In the entries that follow, the line with "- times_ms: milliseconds" opens the range and the line with "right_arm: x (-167" closes it; repeat that range exactly, both lines included.

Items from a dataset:

━━━━━━━━━━

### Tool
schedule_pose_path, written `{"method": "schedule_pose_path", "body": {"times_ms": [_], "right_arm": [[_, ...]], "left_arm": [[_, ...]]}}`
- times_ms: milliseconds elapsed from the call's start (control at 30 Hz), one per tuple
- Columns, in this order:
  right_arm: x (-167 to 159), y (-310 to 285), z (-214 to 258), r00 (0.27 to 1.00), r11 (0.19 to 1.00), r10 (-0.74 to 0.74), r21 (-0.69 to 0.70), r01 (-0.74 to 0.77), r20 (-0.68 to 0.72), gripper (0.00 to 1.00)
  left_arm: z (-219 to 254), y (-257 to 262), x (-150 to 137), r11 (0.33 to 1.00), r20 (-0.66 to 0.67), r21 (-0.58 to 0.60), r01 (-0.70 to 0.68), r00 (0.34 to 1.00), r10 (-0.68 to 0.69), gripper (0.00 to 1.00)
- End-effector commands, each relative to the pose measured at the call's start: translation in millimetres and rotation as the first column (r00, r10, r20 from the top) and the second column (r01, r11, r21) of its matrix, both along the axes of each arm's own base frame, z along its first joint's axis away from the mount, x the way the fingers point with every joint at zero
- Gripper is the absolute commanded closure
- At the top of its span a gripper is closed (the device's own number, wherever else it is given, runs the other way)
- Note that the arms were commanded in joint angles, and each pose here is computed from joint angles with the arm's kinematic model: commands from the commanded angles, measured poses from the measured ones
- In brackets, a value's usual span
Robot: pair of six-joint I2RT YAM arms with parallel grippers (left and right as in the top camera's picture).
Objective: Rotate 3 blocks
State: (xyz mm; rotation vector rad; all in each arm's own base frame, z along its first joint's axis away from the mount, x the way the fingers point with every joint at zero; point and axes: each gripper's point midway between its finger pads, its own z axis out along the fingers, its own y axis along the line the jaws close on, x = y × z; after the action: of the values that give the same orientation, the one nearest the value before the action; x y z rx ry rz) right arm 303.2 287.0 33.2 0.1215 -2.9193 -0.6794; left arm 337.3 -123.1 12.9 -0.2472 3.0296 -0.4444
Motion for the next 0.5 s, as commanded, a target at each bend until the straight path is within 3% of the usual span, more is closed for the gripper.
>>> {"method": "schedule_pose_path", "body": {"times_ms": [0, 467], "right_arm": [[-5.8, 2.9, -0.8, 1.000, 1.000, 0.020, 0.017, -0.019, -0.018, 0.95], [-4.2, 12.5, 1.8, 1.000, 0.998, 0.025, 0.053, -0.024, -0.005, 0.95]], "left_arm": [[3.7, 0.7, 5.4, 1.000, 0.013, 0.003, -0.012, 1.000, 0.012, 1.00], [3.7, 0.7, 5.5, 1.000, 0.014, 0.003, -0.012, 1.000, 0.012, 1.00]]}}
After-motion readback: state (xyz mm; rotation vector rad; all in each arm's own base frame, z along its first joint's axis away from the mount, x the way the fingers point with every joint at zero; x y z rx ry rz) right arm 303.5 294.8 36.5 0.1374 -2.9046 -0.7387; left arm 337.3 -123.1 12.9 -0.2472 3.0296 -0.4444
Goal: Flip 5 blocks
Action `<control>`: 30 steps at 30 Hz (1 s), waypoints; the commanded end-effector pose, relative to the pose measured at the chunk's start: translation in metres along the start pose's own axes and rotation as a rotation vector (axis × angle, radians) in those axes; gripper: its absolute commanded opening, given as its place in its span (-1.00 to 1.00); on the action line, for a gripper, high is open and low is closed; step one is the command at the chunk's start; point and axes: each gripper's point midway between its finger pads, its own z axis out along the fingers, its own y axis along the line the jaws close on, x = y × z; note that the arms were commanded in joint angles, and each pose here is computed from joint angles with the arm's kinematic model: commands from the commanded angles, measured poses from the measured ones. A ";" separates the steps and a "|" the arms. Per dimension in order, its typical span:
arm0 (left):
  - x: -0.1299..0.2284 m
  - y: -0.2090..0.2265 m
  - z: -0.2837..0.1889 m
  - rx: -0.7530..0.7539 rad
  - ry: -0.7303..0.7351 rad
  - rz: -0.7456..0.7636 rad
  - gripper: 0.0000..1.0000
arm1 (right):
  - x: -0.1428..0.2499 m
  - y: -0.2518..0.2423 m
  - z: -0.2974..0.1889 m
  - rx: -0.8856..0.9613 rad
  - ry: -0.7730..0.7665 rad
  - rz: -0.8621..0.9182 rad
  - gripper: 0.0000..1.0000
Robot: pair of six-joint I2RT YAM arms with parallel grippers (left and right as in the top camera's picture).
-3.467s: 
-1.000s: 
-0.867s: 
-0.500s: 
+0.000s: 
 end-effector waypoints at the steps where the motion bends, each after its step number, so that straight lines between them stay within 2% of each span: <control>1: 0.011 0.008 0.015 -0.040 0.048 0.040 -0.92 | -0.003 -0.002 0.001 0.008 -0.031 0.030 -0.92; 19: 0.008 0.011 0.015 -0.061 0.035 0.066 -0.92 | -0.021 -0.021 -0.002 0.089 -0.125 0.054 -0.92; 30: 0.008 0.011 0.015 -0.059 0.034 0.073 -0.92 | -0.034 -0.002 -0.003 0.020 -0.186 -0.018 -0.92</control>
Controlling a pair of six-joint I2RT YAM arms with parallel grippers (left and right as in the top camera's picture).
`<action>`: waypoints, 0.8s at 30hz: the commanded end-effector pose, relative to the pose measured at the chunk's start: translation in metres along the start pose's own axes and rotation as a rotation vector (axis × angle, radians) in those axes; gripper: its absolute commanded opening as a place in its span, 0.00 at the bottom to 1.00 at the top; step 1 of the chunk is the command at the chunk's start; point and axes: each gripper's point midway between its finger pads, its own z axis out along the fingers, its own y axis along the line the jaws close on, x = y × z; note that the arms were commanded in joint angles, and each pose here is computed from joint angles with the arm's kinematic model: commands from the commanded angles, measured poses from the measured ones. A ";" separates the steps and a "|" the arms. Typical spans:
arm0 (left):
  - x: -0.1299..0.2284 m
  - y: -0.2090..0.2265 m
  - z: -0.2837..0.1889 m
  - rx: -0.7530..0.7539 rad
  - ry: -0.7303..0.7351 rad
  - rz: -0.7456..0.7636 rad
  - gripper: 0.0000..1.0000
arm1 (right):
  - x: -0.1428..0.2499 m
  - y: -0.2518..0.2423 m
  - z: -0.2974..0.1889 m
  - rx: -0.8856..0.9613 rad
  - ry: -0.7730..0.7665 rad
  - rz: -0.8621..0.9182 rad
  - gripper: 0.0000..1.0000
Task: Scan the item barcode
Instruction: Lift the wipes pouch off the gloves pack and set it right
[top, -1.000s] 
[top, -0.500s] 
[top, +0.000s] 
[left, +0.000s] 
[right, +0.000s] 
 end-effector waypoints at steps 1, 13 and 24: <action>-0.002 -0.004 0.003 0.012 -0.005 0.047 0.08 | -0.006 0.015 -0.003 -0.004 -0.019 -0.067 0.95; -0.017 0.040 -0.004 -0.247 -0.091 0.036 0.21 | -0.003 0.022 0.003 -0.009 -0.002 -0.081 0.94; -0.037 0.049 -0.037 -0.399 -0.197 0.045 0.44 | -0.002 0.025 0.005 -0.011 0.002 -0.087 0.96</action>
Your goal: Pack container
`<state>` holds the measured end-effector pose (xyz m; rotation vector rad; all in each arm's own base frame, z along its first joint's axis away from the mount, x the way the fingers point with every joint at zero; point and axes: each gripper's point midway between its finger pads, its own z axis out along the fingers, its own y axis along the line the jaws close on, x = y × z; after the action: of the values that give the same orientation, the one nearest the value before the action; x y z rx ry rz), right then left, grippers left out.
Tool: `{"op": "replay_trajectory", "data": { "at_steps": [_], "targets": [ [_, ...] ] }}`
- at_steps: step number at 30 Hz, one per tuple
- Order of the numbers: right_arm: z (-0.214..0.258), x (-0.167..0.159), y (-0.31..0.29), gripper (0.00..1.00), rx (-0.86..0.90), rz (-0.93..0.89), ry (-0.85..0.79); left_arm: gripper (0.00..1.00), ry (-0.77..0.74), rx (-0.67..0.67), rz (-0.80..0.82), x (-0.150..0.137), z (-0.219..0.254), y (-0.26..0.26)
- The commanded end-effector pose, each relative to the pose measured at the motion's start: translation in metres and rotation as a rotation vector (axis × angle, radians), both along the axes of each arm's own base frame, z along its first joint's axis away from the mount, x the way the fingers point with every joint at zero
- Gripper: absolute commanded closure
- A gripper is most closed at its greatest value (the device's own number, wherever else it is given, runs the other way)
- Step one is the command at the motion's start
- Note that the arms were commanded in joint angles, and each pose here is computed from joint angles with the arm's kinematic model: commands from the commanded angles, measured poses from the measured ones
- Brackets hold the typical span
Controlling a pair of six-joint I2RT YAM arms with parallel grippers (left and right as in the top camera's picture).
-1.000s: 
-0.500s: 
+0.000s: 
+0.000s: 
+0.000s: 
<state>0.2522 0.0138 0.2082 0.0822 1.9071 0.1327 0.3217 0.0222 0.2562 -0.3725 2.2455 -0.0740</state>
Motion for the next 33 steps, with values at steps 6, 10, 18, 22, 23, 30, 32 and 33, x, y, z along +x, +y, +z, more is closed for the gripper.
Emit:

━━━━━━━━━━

## Response area
- times_ms: milliseconds elapsed from the call's start (control at 30 Hz), one per tuple
- Columns, in this order:
  right_arm: x (-167 to 159), y (-310 to 285), z (-214 to 258), r00 (0.27 to 1.00), r11 (0.19 to 1.00), r10 (-0.74 to 0.74), r21 (-0.69 to 0.70), r01 (-0.74 to 0.77), r20 (-0.68 to 0.72), gripper (0.00 to 1.00)

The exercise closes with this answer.